Segment Start: Task inputs

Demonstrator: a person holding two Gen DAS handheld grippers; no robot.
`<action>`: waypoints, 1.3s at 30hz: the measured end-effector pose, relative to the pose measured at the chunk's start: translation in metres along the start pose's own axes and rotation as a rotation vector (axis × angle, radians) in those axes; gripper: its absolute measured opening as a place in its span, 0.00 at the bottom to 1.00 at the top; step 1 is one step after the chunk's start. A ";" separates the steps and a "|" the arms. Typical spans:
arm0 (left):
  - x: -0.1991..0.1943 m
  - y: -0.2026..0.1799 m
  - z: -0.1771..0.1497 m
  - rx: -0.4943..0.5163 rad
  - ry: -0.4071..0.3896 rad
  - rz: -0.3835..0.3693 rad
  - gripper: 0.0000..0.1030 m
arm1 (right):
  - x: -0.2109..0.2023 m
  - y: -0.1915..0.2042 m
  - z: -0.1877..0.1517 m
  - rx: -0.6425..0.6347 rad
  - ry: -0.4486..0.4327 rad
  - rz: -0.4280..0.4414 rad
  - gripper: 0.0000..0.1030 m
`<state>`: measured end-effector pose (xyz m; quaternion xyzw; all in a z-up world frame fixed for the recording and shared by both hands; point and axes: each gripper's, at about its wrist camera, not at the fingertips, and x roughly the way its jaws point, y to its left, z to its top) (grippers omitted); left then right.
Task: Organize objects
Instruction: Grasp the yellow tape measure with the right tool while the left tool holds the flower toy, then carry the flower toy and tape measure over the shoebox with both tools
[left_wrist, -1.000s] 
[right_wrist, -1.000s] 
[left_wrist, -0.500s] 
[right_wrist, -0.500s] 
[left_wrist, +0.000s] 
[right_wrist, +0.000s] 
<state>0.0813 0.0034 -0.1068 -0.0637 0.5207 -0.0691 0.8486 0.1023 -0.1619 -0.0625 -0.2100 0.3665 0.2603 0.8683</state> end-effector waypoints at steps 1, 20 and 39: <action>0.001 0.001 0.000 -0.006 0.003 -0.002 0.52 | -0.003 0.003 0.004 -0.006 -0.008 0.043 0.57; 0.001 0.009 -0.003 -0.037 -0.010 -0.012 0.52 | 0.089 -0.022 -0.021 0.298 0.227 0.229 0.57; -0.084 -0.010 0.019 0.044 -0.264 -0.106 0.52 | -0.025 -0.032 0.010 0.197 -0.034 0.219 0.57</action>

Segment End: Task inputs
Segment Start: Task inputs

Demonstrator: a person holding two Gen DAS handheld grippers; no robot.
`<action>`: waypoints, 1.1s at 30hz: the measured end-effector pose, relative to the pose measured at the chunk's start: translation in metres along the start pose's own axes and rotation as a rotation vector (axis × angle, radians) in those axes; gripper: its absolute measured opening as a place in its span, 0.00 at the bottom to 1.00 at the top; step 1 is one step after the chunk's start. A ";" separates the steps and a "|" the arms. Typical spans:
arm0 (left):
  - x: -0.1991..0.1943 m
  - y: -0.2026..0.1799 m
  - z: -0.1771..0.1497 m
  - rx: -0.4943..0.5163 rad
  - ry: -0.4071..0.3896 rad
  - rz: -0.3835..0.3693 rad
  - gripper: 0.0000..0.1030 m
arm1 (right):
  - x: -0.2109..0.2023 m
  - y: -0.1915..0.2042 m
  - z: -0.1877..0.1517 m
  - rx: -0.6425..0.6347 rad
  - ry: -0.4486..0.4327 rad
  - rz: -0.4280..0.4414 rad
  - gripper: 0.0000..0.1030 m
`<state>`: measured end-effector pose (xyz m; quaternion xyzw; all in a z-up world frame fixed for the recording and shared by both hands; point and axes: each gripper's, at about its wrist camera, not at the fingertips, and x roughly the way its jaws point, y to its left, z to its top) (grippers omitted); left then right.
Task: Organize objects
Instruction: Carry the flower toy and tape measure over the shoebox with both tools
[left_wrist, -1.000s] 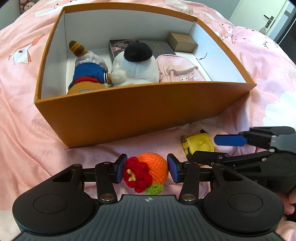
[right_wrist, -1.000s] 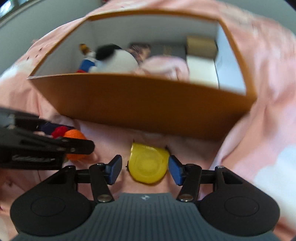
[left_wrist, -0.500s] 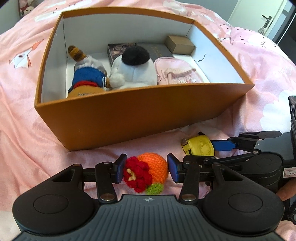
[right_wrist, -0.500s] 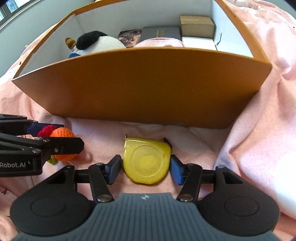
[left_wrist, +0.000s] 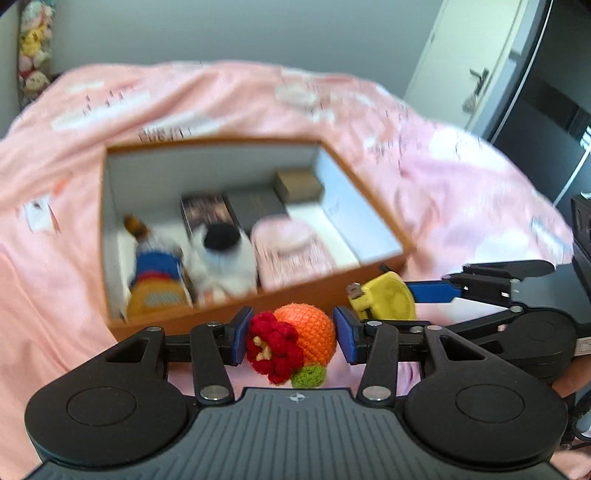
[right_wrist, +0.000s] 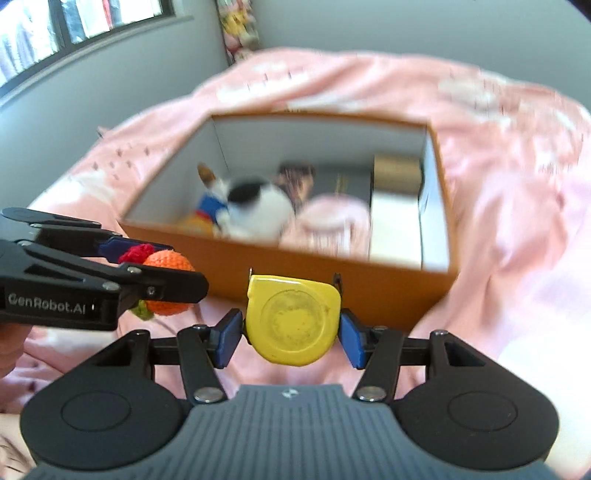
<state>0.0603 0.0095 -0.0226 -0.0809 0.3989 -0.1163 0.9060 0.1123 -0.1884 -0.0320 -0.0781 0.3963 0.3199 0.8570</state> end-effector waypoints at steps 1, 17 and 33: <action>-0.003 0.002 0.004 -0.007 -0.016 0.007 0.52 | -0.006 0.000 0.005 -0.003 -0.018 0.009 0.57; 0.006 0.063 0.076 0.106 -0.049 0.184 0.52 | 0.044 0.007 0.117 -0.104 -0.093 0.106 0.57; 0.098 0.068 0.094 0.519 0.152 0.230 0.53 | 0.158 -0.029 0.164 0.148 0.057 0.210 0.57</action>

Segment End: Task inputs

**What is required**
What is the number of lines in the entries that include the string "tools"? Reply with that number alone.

**Response to this exercise**
2